I am new to scapy and I am trying to use the sr and sr1 functions to understand their workings.

I was trying to craft the following packet and I see that it has sent 1 packet but it says that it has received 581 packets. Can someone please help me understand why it's showing so many packets received.

Received 1373 packets, got 0 answers, remaining 1 packets

>>> p=sr(IP(dst="192.168.25.1")/TCP(dport=23))
.Begin emission:
.....Finished to send 1 packets.
...............................................................................................................................................................................................................................................................................................................................................................................................................................................................................................................................................................................................^C
Received 581 packets, got 0 answers, remaining 1 packets
>>> p
(<Results: TCP:0 UDP:0 ICMP:0 Other:0>, <Unanswered: TCP:1 UDP:0 ICMP:0 Other:0>)
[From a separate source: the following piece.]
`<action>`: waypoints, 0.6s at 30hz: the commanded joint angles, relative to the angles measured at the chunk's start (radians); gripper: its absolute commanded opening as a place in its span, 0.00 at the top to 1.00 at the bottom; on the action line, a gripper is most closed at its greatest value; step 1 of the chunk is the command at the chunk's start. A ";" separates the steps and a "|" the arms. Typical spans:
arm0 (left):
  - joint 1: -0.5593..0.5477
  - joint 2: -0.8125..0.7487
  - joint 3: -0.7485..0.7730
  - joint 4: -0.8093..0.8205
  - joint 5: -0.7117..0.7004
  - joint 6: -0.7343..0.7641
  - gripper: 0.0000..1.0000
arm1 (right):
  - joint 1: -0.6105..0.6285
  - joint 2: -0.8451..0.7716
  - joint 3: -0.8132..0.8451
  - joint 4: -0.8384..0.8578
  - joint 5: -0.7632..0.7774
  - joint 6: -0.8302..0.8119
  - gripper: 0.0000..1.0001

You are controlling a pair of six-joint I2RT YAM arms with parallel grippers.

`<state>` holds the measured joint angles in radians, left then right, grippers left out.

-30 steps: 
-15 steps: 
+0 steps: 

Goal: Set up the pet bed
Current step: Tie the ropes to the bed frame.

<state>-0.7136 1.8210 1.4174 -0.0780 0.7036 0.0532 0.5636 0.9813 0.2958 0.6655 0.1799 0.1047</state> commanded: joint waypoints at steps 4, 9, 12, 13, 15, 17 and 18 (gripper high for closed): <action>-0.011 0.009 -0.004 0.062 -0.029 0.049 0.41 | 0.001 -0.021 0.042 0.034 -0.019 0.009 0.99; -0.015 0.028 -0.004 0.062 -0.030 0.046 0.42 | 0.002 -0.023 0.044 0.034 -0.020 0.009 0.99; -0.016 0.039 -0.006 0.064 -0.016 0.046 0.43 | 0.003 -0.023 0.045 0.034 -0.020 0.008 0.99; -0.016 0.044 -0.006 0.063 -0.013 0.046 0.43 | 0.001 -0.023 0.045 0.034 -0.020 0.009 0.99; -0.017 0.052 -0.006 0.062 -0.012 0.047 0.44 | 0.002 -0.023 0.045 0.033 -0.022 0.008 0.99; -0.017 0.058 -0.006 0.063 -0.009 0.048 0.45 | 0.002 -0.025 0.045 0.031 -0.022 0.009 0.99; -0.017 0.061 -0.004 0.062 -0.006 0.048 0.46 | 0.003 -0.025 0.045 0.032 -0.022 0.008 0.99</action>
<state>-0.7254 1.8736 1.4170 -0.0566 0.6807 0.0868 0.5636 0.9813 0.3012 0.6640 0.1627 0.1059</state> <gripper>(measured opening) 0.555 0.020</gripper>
My TCPDump output does not show that it received so many packets.

The sr() and sr1() functions will send a packet and listen on the network for the corresponding answers in the case of sr() , sr1() will wait for just one answer.

The packets that were received but were not answers are the packets Scapy sniffed while looking for a response to your original packet. I am unsure of how sniffing with tcpdump while also using Scapy will affect your results - not sure what process the kernel will pass packets to.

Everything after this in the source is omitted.